The reason for this sad order which now seems unthinkable, was actually to protect the Palestinian Arabs from the planned Arab attack on the new state.
An announcement was made to the whole world by Azzam Pasha, Secretary General of the Arab League on May 15, 1948 and reported in the New York Times of the 16th. It said: “This will be a war of extermination and a momentous massacre…like the Mongolian massacres and the Crusades.”
The Arabs made no secret of what they wanted then and in fairness to them they don’t make any secret about it now either. For some inexplicable reason, we in the Ireland seem simply incapable of accepting the facts.
No need to dedicate May to Mary
Dear Editor, I think that dedicating May to special devotion to Our Lady is a distraction from the fact that one is in Eastertide. The Church already dedicates every Saturday to Our Lady and the physical months of the year have nothing to do with the Church calendar.
Goatstown, Dublin 14.
Ingratitude for all the good the Church has done
Dear Editor, In a recent Editor’s Comments (11/05/2017) you refer to the changing face of journalism in Ireland from “truth and facts” to the present initiative which sees “the Catholic Church as the root of every problem in Ireland”.
I can’t help but wonder how our countless men and women who left home, homeland and family to bring health, education, the word of God and freedom from poverty to many corners of the world, often risking their own health and safety, must now feel.
Ingratitude is one of the deepest hurts of all. Even Jesus himself referred to this when he healed the lepers and only one out of 10 returned to give thanks.

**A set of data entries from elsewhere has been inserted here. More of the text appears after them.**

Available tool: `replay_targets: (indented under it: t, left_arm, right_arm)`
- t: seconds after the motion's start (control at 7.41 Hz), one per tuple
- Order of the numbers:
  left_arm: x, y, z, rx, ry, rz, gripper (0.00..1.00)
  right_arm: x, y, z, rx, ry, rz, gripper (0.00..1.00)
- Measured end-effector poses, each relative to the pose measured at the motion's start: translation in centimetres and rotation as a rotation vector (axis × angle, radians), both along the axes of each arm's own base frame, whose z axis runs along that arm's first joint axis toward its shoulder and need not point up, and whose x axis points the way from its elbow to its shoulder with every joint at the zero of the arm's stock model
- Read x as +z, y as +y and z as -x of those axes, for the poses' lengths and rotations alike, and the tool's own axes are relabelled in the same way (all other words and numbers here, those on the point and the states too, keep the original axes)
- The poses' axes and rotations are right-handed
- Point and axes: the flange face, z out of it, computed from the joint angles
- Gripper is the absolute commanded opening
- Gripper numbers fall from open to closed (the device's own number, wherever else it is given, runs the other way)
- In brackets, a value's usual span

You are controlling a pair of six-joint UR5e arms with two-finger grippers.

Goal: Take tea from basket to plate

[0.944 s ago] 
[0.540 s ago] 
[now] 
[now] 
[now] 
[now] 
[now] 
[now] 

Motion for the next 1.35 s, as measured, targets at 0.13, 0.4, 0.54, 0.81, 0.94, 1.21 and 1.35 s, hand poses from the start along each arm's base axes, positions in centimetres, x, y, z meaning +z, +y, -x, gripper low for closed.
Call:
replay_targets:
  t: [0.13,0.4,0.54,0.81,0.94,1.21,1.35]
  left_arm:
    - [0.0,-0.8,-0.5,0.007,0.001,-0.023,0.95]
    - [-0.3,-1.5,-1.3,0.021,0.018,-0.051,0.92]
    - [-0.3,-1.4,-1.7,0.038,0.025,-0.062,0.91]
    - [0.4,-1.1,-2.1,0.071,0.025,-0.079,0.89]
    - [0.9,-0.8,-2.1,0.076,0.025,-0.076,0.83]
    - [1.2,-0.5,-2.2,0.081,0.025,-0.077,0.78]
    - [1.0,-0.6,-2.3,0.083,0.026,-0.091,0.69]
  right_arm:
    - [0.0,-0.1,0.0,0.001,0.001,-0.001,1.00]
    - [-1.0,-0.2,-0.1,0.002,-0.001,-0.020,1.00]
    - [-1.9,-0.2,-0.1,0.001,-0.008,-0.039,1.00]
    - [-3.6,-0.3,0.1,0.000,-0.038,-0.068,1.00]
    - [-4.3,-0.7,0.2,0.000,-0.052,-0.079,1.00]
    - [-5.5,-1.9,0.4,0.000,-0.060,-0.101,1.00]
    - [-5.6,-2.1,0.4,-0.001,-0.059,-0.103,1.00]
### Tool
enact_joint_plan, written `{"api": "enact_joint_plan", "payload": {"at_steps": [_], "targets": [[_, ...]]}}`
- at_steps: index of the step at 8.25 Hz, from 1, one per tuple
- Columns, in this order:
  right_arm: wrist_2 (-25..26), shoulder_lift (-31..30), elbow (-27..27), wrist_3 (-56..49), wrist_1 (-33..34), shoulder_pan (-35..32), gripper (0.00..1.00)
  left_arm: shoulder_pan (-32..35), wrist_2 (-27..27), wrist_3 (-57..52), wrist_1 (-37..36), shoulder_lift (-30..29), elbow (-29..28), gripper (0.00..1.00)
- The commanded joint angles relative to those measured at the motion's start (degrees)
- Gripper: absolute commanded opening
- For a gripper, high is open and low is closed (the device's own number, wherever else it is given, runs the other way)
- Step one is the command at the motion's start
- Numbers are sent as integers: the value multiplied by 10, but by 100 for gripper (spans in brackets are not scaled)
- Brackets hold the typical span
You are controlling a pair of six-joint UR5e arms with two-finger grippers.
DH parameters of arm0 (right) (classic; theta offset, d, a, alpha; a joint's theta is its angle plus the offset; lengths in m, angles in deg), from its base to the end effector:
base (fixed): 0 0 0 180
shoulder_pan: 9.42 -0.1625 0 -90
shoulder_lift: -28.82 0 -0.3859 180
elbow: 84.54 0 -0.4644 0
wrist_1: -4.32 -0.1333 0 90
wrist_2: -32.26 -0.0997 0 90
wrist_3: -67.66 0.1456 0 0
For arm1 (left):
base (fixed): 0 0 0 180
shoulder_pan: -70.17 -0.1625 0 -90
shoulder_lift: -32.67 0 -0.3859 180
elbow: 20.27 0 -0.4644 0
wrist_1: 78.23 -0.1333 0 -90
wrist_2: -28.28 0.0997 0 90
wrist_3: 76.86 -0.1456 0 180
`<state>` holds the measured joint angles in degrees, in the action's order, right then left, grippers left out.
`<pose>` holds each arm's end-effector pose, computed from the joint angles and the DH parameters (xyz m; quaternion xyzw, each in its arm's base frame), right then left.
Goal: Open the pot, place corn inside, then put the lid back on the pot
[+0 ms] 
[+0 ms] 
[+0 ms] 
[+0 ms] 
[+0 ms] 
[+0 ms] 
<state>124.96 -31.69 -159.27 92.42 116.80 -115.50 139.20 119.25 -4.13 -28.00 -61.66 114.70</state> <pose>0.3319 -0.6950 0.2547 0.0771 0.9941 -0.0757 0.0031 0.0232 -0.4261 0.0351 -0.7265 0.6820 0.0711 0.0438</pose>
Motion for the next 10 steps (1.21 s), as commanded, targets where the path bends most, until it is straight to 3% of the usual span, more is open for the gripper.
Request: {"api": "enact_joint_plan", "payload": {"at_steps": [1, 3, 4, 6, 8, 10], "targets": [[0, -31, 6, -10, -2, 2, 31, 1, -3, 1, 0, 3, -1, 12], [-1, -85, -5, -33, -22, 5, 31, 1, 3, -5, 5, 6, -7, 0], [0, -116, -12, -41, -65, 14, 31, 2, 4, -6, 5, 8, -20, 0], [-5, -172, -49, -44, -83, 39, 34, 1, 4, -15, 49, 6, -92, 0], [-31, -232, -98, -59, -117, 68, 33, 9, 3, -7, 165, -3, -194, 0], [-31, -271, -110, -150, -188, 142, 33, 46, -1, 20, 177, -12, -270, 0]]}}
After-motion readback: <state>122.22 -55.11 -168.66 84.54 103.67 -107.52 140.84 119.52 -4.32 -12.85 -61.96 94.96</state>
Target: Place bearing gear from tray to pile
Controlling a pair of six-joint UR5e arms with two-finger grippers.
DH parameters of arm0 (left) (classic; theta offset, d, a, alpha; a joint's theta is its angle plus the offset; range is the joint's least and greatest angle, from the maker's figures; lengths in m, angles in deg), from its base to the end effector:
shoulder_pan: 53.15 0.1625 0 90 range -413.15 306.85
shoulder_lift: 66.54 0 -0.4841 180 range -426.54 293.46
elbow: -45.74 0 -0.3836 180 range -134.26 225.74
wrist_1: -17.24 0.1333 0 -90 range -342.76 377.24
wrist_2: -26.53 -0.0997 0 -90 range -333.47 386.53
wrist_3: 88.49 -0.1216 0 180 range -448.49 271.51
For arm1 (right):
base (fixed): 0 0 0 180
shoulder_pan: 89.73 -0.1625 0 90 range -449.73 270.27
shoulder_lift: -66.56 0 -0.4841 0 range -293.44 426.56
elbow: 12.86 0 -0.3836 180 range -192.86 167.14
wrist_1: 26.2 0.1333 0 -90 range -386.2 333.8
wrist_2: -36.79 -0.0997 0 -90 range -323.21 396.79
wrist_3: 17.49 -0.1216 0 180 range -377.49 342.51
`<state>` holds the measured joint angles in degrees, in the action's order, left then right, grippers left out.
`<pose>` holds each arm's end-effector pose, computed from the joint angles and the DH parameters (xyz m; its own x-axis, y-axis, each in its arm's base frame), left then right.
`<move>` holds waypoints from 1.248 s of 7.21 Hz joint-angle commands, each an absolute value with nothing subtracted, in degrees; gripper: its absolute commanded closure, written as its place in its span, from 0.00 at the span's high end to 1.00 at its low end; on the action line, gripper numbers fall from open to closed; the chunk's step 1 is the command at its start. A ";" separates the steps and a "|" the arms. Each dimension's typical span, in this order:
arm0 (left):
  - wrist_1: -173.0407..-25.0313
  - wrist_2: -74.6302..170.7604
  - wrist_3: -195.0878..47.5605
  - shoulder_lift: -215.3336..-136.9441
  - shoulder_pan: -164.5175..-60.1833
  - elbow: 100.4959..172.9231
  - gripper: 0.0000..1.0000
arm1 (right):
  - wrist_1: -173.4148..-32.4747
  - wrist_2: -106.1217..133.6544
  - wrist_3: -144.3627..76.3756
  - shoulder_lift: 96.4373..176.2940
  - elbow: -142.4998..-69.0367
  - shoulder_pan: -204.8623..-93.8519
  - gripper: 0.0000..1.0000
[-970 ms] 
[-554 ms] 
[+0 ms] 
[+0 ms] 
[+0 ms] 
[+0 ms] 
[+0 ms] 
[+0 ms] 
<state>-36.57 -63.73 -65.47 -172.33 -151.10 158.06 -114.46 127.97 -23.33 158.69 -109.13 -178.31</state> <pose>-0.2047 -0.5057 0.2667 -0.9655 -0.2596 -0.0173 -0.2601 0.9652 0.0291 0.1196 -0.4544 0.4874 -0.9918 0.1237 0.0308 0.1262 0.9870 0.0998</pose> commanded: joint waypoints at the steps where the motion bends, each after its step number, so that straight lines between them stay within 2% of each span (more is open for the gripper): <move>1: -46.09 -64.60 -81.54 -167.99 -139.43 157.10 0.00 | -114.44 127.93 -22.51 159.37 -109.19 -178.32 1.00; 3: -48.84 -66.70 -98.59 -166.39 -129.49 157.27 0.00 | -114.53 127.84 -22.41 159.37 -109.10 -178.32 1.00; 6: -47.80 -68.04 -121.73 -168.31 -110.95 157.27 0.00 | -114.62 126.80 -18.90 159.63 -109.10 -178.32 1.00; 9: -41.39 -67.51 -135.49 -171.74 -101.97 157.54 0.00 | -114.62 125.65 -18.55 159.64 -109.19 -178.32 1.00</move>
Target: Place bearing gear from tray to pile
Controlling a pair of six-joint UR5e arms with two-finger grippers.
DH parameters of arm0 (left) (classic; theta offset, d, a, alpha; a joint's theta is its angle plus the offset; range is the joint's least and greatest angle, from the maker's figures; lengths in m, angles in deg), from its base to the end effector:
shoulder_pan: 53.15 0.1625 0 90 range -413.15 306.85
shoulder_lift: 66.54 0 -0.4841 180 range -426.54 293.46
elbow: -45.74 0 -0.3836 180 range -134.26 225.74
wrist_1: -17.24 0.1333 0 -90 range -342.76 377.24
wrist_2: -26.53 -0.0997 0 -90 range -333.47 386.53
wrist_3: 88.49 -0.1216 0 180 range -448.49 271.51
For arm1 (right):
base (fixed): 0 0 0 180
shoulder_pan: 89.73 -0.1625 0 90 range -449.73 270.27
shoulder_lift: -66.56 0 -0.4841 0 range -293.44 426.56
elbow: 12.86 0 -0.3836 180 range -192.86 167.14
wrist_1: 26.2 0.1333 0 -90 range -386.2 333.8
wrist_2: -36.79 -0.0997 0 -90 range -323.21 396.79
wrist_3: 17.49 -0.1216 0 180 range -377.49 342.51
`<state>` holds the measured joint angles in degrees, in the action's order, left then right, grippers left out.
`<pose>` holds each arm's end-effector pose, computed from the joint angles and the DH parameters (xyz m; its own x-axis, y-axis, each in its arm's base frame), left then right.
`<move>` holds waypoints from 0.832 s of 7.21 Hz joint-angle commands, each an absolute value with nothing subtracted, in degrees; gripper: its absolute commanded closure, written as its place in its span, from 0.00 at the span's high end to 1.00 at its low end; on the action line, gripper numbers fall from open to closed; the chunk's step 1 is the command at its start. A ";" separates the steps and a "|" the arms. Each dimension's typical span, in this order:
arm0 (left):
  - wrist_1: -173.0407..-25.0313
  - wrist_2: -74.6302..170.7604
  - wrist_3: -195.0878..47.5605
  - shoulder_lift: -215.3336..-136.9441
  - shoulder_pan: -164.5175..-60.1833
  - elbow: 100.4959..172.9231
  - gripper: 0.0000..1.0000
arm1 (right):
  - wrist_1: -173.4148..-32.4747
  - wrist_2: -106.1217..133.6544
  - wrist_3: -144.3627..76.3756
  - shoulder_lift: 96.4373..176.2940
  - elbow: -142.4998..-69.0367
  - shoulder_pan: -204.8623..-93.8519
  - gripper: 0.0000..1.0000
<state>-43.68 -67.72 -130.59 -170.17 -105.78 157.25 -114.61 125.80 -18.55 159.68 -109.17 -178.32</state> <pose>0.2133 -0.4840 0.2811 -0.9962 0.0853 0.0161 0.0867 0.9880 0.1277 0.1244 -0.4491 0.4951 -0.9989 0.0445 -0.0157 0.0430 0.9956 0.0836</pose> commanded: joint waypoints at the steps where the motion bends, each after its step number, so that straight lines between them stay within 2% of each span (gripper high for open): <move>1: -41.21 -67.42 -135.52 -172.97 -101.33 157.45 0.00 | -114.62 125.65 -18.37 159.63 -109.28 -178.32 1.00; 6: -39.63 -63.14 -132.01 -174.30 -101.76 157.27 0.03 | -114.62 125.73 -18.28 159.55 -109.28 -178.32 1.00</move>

Something really serious has happened to our sense of justice and fair play in Ireland. Yes, we are now a very open and pluralistic society and are known for our sense of friendliness and welcome worldwide, and that’s the good side of us but to ‘bite the hand that fed us’ is the darker side. Perhaps the Church is ‘turning the other cheek’ in not speaking up for these very good people and yes, very many were good people. But what about us, today’s laity, have we forgotten our roots and are we like the nine lepers of old? Is there any solution or cure for ingratitude or personal hurts caused to others, particularly by the media? Does “silence give consent”?
Innishannon, Co. Cork.
Pope Francis should highlight injustices in Ireland
Dear Editor, I commend your paper for the coverage (IC 01/06/2017) you gave to the issue of asylum seekers living in direct provision, and Fr Paddy Byrne for his strong words in condemning this unjust system. He called for Pope Francis to visit a direct provision centre here when he visits for the World Meeting of Families in 2018. I think the Pope would definitely do this, but only if the bishops suggest it. Would they have the foresight to allow his visit to make a statement about how Ireland treats its most vulnerable? A visit with the homeless being fed at the Capuchin Day Centre would be another opportunity for the Pope to highlight an issue important to him.
Congratulations to the Burmese national who after eight years in direct provision was successful last week in his challenge to the legal ban which prevented him seeking work as an asylum seeker. Perhaps this will be the first step to improve the lives of those stuck in limbo thanks to our refugee system.
Life’s difficulties mean talking about hell very important
Dear Editor, I write in relation to Fr Joe McVeigh’s letter (IC 25/05/2017) in which he dismisses as “a silly suggestion,” David Quinn’s wish for priests to preach more often about hell. He thinks preaching about hell is “a fear tactic” and that the Gospel is about love, “not fear and not hell”.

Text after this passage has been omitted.